Guillotine place de la Révolution

Supplice de Gobel évêque de Paris, Hebert, Vincent, Chaumette etc, Berthault Pierre-Gabriel, BnF

Exécution dite abusivement des Hébertistes le 4 germinal an II. Michel Laumier, Jean-Charles Bourgeois, Albert Mazuel, Jean-Baptiste Ancard, Armand Hubert Leclerc, Jean Antoine Florent Armand.

Le 24 mars 1794 — 4 germinal an II — dix-neuf hommes montent à l'échafaud place de la Révolution. On les appelle les hébertistes. Philippe notait dans sa fiche : abusivement. Il avait raison.

Hébert est là — le patron du Père Duchesne, journaliste populaire, tribun des sans-culottes, dénonciateur professionnel. Avec lui montent Ronsin, général des armées révolutionnaires, Vincent, secrétaire général du ministère de la Guerre, Momoro, imprimeur et théoricien de la déchristianisation. Mais aussi Anacharsis Cloots, le "citoyen de l'univers", aristocrate prussien devenu révolutionnaire cosmopolite, et d'autres encore dont le seul point commun est d'avoir été désignés par Robespierre comme une faction à abattre.

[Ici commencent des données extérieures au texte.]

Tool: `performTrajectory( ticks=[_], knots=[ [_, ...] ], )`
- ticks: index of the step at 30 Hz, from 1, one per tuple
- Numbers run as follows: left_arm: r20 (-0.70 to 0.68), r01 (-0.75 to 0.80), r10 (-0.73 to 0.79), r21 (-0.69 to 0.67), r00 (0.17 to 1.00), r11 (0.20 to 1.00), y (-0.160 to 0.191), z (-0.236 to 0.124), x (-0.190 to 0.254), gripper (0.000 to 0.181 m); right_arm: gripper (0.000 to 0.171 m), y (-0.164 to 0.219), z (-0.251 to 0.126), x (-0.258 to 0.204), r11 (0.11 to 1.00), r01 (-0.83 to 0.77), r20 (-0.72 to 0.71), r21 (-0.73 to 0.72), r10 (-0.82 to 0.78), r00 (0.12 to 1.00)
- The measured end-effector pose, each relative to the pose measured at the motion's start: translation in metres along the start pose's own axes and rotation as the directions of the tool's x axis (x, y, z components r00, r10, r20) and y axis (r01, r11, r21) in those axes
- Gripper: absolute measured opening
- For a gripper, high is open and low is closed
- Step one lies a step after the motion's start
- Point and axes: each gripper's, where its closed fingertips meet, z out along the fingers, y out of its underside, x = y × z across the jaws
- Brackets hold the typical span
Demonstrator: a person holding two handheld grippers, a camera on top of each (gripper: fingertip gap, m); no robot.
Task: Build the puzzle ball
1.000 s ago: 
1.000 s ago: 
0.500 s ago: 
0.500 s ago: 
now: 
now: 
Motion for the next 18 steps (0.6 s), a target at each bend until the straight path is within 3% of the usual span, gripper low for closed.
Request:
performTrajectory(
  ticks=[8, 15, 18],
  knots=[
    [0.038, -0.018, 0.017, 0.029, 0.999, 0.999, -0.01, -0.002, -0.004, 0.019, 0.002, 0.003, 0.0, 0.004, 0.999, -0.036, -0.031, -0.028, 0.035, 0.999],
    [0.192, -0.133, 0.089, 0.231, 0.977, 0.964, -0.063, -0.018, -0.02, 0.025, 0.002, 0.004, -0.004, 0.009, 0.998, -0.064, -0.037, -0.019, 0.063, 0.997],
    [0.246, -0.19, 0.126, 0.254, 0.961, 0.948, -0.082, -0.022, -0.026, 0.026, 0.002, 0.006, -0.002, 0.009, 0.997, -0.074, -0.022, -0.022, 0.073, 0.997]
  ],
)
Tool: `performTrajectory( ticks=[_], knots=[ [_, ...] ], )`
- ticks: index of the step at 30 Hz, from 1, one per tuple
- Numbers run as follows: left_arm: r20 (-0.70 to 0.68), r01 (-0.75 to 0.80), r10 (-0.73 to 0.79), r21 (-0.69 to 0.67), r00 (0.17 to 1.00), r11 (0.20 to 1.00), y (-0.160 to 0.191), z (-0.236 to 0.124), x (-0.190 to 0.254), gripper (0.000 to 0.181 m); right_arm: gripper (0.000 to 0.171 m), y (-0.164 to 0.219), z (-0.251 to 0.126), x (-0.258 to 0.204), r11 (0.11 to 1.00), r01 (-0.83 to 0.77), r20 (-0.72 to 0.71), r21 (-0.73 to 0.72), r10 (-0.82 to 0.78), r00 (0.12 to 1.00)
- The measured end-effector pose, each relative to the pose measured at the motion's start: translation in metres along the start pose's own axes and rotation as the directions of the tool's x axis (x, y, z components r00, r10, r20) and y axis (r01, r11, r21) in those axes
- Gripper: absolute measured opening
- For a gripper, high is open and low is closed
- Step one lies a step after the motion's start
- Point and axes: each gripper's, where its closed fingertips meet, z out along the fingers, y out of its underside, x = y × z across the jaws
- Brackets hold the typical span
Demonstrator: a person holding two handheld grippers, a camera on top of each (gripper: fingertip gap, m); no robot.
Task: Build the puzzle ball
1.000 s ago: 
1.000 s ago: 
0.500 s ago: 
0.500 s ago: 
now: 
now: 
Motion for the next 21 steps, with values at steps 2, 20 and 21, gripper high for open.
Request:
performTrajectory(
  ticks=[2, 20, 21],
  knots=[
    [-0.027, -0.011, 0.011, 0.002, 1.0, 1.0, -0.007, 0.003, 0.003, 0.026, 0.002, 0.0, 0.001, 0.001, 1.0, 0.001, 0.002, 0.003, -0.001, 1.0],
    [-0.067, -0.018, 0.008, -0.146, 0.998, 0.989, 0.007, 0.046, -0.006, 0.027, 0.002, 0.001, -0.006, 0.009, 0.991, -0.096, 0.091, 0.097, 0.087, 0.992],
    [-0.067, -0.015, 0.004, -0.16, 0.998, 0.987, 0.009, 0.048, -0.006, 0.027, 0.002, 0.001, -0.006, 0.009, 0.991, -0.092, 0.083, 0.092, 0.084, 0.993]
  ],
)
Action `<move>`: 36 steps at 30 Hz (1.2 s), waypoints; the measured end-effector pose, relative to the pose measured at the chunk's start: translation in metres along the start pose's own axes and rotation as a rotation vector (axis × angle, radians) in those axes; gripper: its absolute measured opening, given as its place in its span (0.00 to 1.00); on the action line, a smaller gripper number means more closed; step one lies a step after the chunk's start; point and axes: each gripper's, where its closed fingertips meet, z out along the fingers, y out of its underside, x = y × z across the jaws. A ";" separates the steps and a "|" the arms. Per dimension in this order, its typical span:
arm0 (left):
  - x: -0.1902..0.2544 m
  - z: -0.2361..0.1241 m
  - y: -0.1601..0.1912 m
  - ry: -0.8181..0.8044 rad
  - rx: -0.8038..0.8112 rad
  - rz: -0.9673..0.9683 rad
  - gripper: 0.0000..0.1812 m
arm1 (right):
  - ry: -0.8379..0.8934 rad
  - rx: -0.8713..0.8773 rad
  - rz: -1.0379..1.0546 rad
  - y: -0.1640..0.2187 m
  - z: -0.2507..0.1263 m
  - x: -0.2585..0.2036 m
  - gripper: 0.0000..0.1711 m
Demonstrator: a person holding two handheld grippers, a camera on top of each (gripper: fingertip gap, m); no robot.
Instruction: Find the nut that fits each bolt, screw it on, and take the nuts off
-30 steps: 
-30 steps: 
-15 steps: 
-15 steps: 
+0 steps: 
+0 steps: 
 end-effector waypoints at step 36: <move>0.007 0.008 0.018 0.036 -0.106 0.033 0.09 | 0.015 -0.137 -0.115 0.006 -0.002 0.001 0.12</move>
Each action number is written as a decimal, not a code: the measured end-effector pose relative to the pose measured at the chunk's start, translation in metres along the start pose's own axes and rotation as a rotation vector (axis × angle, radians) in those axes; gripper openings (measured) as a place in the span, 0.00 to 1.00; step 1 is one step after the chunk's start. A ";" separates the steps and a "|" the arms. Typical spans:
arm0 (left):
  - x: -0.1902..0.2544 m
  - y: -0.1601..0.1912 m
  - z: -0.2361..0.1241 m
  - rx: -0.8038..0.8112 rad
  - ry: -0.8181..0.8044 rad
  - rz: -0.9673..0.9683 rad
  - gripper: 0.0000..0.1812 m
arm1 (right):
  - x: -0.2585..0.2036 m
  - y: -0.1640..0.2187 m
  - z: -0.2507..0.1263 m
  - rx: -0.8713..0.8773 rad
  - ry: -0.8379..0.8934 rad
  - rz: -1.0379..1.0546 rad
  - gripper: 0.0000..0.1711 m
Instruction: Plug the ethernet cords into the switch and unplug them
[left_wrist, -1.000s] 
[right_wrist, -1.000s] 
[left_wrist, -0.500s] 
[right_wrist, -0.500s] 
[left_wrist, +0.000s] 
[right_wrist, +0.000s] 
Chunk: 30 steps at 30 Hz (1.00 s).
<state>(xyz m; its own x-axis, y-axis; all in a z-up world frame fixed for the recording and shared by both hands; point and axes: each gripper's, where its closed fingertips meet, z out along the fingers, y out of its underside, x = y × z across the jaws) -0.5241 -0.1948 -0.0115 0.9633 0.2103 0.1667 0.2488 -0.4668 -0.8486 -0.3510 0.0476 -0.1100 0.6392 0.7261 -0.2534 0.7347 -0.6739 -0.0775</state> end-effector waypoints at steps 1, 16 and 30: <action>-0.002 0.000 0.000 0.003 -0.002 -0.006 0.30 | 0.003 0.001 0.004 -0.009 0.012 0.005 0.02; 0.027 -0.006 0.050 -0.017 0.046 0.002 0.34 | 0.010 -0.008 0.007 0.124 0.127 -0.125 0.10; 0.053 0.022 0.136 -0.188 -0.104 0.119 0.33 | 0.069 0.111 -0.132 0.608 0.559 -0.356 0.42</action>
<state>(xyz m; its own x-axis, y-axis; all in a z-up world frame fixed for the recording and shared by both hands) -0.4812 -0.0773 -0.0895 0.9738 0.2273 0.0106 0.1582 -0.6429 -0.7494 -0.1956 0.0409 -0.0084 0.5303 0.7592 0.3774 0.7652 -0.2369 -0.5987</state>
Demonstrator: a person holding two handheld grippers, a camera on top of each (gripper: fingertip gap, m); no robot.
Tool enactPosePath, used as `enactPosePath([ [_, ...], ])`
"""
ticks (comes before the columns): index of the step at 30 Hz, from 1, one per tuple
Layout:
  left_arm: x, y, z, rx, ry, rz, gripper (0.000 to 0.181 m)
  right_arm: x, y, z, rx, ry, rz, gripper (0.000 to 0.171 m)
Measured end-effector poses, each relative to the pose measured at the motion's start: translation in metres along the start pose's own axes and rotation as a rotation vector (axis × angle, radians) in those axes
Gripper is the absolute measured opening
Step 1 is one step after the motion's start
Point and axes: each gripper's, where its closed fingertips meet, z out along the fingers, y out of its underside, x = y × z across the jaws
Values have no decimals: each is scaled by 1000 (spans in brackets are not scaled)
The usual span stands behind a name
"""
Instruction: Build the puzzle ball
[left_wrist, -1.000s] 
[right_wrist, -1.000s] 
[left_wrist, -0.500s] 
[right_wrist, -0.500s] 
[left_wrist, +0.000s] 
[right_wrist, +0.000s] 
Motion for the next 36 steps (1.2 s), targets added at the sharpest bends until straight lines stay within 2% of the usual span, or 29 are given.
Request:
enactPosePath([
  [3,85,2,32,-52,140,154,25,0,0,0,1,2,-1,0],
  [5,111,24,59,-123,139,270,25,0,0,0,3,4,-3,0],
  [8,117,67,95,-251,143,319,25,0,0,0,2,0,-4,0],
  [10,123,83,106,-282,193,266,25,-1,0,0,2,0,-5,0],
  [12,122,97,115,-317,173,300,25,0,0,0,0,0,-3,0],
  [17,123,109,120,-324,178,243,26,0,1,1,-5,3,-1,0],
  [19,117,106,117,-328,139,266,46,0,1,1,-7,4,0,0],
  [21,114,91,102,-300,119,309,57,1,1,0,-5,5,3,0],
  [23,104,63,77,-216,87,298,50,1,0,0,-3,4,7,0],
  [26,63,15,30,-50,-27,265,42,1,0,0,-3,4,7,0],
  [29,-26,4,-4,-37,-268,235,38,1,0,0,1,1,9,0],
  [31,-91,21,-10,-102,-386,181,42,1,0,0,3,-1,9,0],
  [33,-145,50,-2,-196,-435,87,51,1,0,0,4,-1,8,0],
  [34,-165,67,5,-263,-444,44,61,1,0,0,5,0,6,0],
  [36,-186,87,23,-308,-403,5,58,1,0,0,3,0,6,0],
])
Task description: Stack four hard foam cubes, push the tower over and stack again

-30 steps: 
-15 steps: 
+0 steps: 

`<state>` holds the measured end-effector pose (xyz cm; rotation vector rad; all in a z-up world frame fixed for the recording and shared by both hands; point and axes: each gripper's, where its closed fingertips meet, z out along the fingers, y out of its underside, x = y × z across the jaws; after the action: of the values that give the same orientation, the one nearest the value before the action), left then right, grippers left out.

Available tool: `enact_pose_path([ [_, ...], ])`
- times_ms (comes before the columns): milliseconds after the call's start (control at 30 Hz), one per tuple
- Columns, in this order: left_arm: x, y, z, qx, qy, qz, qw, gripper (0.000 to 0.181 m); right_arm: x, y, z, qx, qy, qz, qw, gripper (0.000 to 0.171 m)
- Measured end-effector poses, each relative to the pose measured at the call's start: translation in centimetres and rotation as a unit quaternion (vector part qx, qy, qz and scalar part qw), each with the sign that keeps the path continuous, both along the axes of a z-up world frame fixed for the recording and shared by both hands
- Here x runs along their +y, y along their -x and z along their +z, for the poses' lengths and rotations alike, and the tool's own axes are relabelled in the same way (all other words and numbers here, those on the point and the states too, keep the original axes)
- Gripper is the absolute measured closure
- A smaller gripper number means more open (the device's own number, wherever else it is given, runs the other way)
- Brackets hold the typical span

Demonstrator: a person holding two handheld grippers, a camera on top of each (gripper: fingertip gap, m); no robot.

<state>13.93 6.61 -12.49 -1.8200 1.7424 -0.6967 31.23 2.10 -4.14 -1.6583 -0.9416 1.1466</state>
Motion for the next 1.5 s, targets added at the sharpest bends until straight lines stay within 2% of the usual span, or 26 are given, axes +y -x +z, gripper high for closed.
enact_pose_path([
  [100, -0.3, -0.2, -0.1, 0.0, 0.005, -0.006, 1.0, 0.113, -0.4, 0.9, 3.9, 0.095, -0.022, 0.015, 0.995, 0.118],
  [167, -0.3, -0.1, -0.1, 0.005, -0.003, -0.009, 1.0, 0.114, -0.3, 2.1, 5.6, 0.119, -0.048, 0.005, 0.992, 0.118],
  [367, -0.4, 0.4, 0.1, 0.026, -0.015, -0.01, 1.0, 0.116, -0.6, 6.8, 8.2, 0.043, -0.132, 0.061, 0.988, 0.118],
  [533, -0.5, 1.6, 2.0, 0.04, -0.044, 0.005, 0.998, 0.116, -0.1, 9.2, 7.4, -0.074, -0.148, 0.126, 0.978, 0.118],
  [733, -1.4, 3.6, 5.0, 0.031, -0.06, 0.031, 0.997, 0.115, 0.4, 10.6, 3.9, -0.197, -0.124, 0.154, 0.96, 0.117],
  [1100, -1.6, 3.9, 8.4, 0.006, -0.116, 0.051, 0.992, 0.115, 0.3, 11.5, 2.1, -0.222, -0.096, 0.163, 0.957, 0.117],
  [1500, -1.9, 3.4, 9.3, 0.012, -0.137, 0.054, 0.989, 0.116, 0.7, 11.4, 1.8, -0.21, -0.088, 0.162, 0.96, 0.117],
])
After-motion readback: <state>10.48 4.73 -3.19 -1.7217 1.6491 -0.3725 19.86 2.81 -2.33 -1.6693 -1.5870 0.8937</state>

C'est précisément le problème du terme "hébertistes" : ce groupe n'a jamais formé un parti cohérent, ni un courant unifié. Robespierre et Saint-Just les ont regroupés artificiellement pour frapper d'un seul coup la gauche révolutionnaire — ceux qui poussaient à radicaliser la Terreur, à déchristianiser plus vite, à défendre plus âprement les sans-culottes. En les présentant comme une faction conspirante, le Comité de salut public éliminait des concurrents gênants plutôt qu'un complot réel.

Dix jours plus tard, ce sera au tour des indulgents — Danton, Desmoulins — d'être guillotinés. Robespierre élimine simultanément sa gauche et sa droite. Il lui reste quatre mois à vivre.